Kami pun terbahak. Kukepalkan tangan dan meninju bahu kirinya. Dasar, bisa-bisanya dia. Malam ini tak seperti malam biasanya- berselimut bintang dan beralas rumput. Ya, Dia sengaja mengajakku ke sini-ke Bukit Bintang. Kurapatkan tangan dan mengusap-usap lengan yang setengah beku ini, mencoba tuk menangkal hawa dingin yang dengan nakalnya merasuk. Ia pun melingkarkan tangan kanannya di pundakku.
"Dingin ya?"
Aku mengangguk setengah menunduk.
"Pulang aja yuk?" Tanyanya lagi.
"Enggak ah, gak usah. Di sini aja. Lagian baru jam 8 juga.." sanggahku. Sebenarnya, aku masih ingin bersamanya. Tentu saja, siapa yang tidak ingin bersama Dia? Dia tidak tampan, tapi coba lihatlah tepat di matanya, kamu akan melihat surga kecil di tengah kesemuan. Tatapan yang menenangkan. Senyumnya indah bagai bulan sabit di gelapnya malam. Tangan hangatnya siap memeluk saat air mata mengucur tajam. Dan.. Bahunya luas sebagai sandaran saat kau lelah akan kehidupan. Ia adalah terang. Ia adalah bintang. Ia... Segalanya.
^
Aku tersadar akan lamunan dan menatap hamparan kertas yang tersebar. Di atas meja coklat penuh ukiran inilah mereka berguling dengan indahnya. Sejenak kupijat pelipis kanan dan terpejam. Lelah. Inilah kehidupan, dihadapkan pada setumpuk laporan yang tak pernah selesai dengan sendirinya. Aku pun bangun dari kursi tempatku bersandar dan berdiri di dekat jendela- melihat langit Jakarta yang... baru kusadari cukup indah jika dilihat dari gedung pencakar berlantai sebelas ini. Mata ini berkeliling, menatap lampu berkelip dari kejauhan, berwarna-warni. Indah.
Ponselku bergetar.
Wanita itu sudah saya temukan, Pak.
Pesan singkat yang merubah segalanya.
*
Gelap. Aku tidak tahu apa yang sedang Ia lakukan. Ke mana Ia menuntunku?
"Hayooo, gak boleh ngintip!" candanya.
"Aaah, apaan, sih Ya! Kamu mau bawa aku ke mana?"
"Udah, liat aja nanti," Ia pun mendudukkanku dan membuka penutup mata yang setengah jam ini menggelapkan inderaku. Perlahan kubuka mata dan.... Aku tidak percaya pada apa yang kulihat. Meja indah berhias lilin dengan ornamen bunga yang sangat romantis.
"Happy anniv, sayang!" serunya.
"Wah, Dia! Aku gak nyangka kamu bakal ngelakuin hal kayak gini," Seruku setengah tersipu.
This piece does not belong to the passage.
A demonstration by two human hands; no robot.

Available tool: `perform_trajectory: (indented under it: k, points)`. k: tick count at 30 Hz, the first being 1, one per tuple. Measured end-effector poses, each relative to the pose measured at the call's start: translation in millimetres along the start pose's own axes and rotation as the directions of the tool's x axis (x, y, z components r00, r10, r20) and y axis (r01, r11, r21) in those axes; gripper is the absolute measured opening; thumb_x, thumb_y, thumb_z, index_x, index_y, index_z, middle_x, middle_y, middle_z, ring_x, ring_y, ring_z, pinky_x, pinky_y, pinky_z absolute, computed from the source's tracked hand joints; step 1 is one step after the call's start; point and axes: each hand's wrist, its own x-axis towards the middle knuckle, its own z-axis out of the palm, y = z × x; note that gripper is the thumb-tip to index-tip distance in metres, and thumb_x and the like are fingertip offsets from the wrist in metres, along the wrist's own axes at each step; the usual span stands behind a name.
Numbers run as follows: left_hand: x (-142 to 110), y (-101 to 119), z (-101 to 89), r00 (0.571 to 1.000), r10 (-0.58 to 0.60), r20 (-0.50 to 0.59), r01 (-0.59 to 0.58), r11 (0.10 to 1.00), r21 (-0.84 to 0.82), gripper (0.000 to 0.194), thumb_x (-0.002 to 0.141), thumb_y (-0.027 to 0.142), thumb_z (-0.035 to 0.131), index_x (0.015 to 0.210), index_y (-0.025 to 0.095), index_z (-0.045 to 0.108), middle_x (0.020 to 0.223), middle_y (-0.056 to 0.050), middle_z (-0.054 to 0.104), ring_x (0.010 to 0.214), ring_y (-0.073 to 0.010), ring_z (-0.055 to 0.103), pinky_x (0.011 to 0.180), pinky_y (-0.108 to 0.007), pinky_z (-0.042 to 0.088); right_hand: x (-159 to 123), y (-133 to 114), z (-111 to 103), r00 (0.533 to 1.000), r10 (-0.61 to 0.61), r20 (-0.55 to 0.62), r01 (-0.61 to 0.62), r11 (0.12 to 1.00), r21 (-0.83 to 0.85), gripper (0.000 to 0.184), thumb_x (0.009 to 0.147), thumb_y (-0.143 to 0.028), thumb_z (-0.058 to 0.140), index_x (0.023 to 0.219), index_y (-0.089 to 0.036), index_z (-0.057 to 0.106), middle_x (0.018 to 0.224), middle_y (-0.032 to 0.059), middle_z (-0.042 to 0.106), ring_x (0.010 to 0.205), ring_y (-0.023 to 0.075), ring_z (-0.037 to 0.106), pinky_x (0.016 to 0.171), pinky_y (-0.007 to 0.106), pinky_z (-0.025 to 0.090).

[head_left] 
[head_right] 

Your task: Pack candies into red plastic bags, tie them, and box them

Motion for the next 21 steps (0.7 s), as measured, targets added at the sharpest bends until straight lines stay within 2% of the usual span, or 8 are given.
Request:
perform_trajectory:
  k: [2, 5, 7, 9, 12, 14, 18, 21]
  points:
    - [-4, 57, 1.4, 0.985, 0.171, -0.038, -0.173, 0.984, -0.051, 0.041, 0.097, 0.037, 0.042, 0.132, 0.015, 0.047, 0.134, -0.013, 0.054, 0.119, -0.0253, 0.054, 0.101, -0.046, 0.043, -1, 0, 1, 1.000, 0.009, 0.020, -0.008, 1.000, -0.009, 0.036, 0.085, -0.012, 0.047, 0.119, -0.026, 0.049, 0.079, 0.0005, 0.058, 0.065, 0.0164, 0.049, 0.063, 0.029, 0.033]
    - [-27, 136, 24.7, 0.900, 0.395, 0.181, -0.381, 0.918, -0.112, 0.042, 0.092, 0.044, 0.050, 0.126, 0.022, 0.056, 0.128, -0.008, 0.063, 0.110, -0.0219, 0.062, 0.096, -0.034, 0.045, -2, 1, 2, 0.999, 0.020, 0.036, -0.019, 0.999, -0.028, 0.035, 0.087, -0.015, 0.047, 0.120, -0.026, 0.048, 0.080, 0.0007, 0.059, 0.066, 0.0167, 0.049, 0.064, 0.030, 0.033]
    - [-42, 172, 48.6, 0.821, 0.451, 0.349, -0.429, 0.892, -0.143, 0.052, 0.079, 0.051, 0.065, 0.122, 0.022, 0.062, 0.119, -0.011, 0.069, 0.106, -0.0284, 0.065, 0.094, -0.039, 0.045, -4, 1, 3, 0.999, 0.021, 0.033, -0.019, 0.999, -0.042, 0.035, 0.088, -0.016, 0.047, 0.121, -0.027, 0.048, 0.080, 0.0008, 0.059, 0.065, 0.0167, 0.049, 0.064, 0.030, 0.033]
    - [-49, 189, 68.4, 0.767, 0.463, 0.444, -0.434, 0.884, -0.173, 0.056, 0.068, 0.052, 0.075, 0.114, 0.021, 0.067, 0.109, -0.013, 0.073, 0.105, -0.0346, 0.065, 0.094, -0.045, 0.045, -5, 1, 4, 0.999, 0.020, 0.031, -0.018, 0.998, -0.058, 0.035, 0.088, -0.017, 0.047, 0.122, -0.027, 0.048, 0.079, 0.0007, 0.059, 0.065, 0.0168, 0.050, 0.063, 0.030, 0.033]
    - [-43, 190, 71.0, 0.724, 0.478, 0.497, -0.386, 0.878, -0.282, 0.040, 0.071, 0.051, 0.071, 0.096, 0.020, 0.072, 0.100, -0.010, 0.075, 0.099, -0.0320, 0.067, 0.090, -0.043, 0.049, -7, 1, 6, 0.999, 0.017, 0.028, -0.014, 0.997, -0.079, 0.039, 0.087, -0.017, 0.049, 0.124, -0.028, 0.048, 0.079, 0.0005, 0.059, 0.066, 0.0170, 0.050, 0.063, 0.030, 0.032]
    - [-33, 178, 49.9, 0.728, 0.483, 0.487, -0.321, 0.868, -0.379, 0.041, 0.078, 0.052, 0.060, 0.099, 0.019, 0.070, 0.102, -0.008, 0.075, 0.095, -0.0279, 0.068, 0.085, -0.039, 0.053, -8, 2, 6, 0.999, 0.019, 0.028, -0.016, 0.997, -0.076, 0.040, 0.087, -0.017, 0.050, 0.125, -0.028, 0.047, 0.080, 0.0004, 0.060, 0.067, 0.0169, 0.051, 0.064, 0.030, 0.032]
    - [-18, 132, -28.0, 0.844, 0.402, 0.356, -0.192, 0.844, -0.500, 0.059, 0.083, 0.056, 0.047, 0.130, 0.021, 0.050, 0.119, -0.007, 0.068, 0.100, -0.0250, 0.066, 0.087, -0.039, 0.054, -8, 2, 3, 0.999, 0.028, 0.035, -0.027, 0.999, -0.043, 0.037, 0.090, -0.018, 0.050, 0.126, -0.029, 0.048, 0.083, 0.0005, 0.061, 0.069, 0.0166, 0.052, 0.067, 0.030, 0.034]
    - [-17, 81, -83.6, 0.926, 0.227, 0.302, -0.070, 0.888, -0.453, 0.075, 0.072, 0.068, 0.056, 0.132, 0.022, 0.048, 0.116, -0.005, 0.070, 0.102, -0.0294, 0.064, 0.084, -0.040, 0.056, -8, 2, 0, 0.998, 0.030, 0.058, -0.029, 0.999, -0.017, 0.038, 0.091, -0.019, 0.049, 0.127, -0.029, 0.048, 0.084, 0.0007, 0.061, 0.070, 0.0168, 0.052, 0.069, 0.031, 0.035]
"Apa yang enggak, sih, buat kamu?"
"Dasar gombal!" Aku pun tersenyum dan menatapnya lekat-lekat.
"Kamu inget gak, waktu aku ngejar kamu terus ngasih mawar? Waktu pertama kali aku nyatain perasaanku..." tanyanya tiba-tiba.
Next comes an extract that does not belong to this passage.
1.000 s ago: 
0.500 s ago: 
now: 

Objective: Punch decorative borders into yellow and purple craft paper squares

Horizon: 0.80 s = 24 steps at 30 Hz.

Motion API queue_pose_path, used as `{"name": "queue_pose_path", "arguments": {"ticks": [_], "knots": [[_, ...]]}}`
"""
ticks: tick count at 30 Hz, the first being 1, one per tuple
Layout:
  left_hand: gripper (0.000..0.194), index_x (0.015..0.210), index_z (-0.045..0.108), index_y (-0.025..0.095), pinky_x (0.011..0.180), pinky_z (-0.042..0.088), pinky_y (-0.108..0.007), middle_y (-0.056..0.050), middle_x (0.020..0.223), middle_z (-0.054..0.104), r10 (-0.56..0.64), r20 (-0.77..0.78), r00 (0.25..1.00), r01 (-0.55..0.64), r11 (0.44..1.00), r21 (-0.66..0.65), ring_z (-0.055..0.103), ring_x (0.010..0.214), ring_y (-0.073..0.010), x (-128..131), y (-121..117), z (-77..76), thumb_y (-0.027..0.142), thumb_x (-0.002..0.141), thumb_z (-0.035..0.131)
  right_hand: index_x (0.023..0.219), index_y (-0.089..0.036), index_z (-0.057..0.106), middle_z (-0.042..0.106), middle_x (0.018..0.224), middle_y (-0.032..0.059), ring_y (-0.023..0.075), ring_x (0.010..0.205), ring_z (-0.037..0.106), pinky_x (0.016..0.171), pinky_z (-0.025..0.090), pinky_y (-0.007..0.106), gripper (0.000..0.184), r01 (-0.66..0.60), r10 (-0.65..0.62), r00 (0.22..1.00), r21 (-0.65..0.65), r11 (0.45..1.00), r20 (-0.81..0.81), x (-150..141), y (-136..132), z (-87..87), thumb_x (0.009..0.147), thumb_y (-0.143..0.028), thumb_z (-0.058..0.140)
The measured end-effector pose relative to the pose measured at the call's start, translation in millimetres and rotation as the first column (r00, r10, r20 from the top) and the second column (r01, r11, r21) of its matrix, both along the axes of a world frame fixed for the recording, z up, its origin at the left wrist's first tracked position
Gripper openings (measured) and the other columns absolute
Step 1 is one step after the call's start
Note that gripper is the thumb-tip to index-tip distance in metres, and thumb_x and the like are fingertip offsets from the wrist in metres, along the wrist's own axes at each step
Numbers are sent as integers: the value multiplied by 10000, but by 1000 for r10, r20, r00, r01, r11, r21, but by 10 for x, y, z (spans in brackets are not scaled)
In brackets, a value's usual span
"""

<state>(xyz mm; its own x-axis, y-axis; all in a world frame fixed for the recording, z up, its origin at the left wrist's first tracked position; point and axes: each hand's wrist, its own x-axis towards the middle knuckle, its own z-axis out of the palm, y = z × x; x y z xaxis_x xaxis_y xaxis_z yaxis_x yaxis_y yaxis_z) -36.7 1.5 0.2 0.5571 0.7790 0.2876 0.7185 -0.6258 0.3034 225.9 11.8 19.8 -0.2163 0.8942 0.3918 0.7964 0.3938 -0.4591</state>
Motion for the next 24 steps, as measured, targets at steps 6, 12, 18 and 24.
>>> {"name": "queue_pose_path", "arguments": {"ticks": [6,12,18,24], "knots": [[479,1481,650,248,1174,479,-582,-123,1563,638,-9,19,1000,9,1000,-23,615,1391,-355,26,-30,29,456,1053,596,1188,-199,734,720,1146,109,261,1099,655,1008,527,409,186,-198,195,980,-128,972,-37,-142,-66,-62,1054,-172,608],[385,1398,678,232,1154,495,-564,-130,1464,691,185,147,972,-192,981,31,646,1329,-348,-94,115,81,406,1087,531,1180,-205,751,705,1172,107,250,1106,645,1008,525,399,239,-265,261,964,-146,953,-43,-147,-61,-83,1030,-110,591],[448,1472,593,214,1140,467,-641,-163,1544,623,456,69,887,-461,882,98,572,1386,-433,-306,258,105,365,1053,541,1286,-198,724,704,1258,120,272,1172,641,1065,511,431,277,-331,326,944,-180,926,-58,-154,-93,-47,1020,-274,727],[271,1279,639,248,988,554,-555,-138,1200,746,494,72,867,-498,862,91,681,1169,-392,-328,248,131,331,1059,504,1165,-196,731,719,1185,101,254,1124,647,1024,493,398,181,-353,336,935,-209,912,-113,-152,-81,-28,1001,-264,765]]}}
"Em, inget... Waktu SMA itu, ya?"
"Tapi waktu itu kamu malah ngehindar.. Kamu takut sama aku?"
"Habis, siapa suruh ngejar-ngejar gitu.." kataku setengah tertawa. "Siapa yang gak takut coba?" Ia pun tersenyum.
"Yaudah deh, sekarang makan cake nya, ya.." kata Dia saat pelayan mengantar sepiring tart coklat dilapisi cream cheese kesukaanku.
"Kamu gak makan?"
"Udah deh kamu aja..."
"Jangan minta, ya!" Seruku sambil menjulurkan lidah dan memasang muka se-unyu mungkin. Aku pun melahap tart itu dan menikmati setiap incinya. Air mukaku berubah saat melihat benda kecil yang ternyata terselip di potongan benda coklat itu.
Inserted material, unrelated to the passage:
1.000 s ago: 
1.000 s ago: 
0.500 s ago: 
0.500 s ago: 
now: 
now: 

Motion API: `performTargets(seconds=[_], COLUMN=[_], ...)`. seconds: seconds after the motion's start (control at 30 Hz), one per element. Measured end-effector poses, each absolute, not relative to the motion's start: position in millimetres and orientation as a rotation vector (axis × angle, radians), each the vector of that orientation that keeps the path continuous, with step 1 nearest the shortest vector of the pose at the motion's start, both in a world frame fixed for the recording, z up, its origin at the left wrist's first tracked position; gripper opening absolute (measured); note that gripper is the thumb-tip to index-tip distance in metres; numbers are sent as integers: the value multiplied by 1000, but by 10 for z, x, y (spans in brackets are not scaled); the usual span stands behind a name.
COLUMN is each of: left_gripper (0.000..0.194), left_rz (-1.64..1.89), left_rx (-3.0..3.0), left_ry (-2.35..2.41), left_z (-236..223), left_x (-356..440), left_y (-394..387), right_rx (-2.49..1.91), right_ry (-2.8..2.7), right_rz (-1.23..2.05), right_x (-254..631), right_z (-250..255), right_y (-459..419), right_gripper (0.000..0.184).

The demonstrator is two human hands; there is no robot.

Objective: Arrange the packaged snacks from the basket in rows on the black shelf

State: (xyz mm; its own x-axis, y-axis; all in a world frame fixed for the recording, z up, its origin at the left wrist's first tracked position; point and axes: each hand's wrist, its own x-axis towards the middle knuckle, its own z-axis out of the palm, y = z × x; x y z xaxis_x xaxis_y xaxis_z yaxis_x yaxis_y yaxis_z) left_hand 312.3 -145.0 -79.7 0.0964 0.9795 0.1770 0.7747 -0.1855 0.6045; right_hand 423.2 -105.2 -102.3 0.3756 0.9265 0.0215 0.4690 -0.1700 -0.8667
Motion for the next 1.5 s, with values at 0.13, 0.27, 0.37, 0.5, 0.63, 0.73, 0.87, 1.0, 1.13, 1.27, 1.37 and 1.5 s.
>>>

"Ini...?" Tanyaku sembari menatap benda mungil yang kini tertancap di ujung telunjuk. Dia pun bangkit dan bersujud di depanku. Menatapku lekat-lekat. Mata coklat itu.....
"Bulan, will you marry me?"
Demi Tuhan.
^
"Bisa lebih cepat, Pak?" tanyaku sembari terus mendongak, menatap jalan aspal yang seperti tak berujung ini. Seakan mengerti akan kegelisahanku, supir itu bergegas dan menaikkan kecepatan.
Tuhan, pertemukan aku dengan dia.
Jangan biarkan aku mengulangi kesalahan yang sama.
*
Suara merdu Sarah Brightman menyelimuti keheninganku dan Dia. Berjuta kecemasan menjangkiti otak dan membuyarkan fokusku. Kusandarkan kepenatan dan kembali menatap jalanan melalui jendela jazz putih ini.
"Kamu gak papa, Lan?" Aku tersenyum dan menatapnya. Mungkin senyum terhambar yang pernah kuberikan pada Dia.
"Hey, hey..." kata Dia sembari menggenggam erat tanganku. "Kalo kamu gak siap kamu gak harus jawab iya. Aku gak mau maksa kamu.."
Hening.
"You know, i've been waiting for three years. And i don't mind if you tell me that i have to wait one.. two.. or ten years again.." sambungnya.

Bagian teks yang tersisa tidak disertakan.